Goal of the exercise — Go through the records and give the number of lines that include "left", with nothing else.

Supplied records —
-- Opening Marker --

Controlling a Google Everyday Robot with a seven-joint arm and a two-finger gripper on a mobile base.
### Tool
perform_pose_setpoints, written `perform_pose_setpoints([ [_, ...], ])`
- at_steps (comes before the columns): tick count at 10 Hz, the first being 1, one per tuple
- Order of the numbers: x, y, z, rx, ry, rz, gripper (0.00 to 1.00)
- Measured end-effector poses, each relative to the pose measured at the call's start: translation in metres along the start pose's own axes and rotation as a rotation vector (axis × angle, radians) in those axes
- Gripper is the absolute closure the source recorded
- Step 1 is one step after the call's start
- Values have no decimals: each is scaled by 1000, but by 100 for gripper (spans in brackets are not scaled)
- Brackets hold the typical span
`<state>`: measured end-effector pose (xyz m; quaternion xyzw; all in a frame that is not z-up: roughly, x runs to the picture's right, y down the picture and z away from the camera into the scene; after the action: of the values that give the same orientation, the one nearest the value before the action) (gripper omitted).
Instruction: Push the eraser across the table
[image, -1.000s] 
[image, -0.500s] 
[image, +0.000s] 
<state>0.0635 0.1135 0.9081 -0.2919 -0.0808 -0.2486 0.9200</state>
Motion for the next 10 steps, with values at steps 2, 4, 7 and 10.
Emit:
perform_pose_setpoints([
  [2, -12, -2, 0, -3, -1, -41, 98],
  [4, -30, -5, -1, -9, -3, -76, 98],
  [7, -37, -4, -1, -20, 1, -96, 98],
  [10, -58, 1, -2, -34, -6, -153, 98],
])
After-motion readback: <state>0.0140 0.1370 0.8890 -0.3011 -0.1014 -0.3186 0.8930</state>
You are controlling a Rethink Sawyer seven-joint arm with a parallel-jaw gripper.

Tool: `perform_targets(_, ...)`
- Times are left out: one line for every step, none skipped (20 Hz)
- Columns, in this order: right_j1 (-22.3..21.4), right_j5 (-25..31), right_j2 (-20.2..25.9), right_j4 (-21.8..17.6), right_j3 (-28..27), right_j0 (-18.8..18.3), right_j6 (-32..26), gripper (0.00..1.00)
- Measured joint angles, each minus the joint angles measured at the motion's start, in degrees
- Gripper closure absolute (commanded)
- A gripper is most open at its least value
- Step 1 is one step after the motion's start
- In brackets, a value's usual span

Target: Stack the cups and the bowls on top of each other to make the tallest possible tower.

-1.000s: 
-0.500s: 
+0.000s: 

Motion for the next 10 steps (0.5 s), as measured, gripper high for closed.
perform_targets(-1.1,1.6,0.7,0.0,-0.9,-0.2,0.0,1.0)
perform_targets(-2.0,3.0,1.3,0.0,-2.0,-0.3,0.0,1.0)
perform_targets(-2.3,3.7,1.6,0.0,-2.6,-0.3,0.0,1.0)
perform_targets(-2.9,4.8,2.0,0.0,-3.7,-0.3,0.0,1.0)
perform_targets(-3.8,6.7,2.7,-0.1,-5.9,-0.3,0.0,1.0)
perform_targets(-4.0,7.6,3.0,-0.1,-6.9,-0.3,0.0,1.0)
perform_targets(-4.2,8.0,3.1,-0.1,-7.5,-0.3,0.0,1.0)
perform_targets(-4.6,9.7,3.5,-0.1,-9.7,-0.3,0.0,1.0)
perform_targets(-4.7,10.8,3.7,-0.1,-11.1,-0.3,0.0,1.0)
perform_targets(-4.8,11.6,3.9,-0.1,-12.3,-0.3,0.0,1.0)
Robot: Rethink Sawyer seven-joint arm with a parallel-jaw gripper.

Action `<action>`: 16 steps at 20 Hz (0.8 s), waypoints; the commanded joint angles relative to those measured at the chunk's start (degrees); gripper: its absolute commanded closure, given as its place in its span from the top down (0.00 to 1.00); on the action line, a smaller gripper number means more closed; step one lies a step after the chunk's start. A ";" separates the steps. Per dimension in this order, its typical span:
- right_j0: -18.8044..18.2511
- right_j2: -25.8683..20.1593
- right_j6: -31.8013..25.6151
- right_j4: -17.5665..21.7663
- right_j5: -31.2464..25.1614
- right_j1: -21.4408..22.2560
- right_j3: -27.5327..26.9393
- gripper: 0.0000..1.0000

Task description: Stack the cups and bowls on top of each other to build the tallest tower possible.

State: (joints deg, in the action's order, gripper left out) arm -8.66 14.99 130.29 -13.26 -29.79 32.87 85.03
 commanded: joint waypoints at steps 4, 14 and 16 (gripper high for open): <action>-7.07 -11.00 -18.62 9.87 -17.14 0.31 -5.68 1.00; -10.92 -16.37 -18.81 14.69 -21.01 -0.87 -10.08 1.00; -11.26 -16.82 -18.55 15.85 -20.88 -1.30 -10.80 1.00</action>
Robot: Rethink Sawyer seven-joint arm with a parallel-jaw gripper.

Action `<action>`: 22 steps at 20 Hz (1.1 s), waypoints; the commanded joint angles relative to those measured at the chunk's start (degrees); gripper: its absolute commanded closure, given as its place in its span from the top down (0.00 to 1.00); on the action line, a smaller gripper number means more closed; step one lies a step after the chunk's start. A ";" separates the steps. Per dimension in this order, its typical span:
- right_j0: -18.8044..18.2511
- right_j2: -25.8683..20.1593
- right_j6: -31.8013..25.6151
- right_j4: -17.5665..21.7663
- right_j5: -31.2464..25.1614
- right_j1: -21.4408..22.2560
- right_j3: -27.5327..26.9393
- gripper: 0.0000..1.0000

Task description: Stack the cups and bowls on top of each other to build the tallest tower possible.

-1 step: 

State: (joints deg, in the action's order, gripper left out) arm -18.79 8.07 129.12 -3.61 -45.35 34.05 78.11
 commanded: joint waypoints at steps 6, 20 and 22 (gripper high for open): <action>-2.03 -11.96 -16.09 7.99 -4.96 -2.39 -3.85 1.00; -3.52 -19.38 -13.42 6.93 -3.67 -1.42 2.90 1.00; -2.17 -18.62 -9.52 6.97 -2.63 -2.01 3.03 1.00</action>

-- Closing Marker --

Finished task — 3